:: PROBLEM REQUIREMENTS ::
Report how many lines in the records below contain the word "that". Nothing else belongs in the answer.

:: INPUT FOR THIS TASK ::
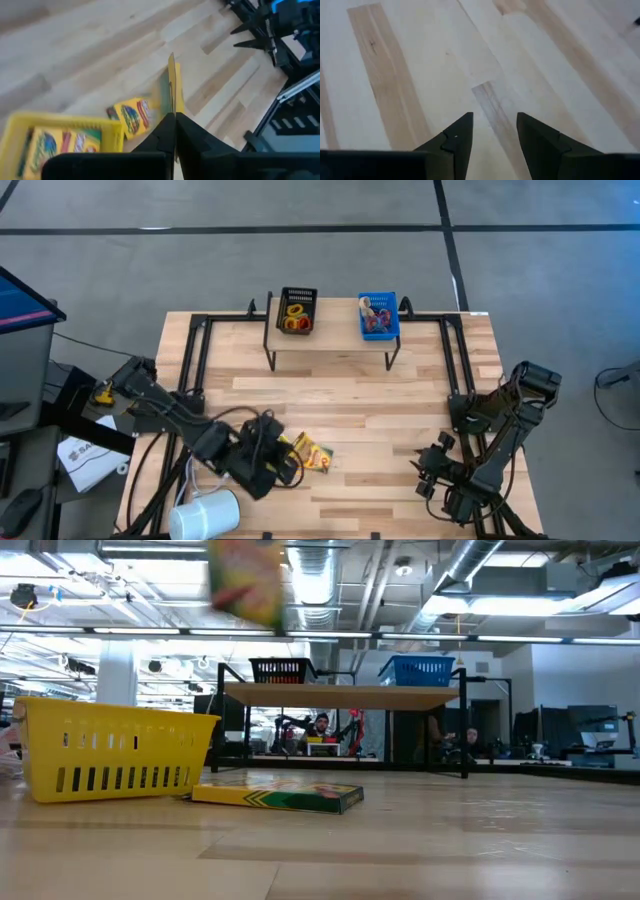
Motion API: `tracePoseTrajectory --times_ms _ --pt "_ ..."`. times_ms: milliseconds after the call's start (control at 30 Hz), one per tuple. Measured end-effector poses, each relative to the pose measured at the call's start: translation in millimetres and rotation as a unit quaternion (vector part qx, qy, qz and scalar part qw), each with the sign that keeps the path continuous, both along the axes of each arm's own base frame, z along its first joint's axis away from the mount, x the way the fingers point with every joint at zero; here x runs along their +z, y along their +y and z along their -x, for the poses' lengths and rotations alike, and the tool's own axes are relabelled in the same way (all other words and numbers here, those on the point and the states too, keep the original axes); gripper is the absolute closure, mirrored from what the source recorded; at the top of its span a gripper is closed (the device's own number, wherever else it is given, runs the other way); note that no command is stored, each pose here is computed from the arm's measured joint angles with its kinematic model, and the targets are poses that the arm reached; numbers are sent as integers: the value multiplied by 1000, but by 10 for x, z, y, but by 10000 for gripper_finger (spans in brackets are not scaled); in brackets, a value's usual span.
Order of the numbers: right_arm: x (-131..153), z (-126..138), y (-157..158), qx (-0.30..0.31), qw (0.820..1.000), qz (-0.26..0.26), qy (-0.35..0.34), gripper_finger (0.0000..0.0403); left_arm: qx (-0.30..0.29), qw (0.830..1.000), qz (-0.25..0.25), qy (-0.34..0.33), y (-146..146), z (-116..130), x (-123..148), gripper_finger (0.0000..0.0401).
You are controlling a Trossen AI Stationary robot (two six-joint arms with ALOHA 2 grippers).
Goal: Pick & Place Office Desk Supplies
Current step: Put the yellow crayon box into the yellow bin
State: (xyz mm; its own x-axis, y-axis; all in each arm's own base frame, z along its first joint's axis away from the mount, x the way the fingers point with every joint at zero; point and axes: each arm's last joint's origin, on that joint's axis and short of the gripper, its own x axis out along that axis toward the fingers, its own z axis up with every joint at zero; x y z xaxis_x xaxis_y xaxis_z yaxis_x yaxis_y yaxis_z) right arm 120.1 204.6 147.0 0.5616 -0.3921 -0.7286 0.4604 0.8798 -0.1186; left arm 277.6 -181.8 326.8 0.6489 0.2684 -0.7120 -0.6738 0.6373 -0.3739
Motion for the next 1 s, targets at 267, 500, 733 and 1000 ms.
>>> tracePoseTrajectory --times_ms 267,500,733,1000 --pt "5 -38 -26 23 999 31 8 253 66 997 40 23 -158 227 -495 401" --pt "5 -69 -45 24 999 37 13 253 82 995 37 46 -166 359 -649 401" --pt "3 -73 -33 24 999 31 9 253 86 993 36 72 -113 446 -761 401" --pt "0 -80 -18 22 1000 20 5 253 87 993 26 81 -5 564 -632 401"
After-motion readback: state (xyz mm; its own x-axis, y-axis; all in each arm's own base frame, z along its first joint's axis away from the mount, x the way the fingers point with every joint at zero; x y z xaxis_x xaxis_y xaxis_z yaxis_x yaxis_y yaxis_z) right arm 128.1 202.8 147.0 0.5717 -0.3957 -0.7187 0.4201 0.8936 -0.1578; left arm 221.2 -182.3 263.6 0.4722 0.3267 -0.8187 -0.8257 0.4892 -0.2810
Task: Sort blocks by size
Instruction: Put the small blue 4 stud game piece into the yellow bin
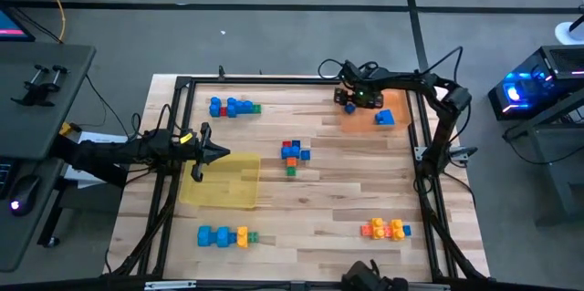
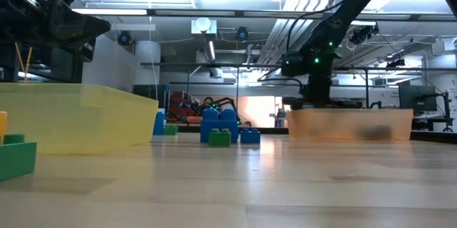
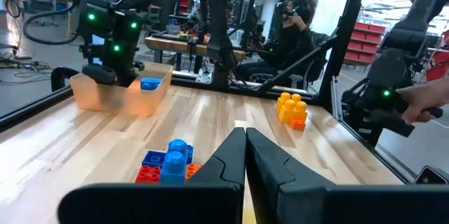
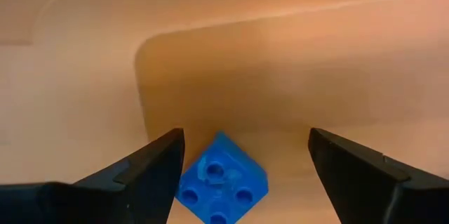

:: FINISHED TASK ::
2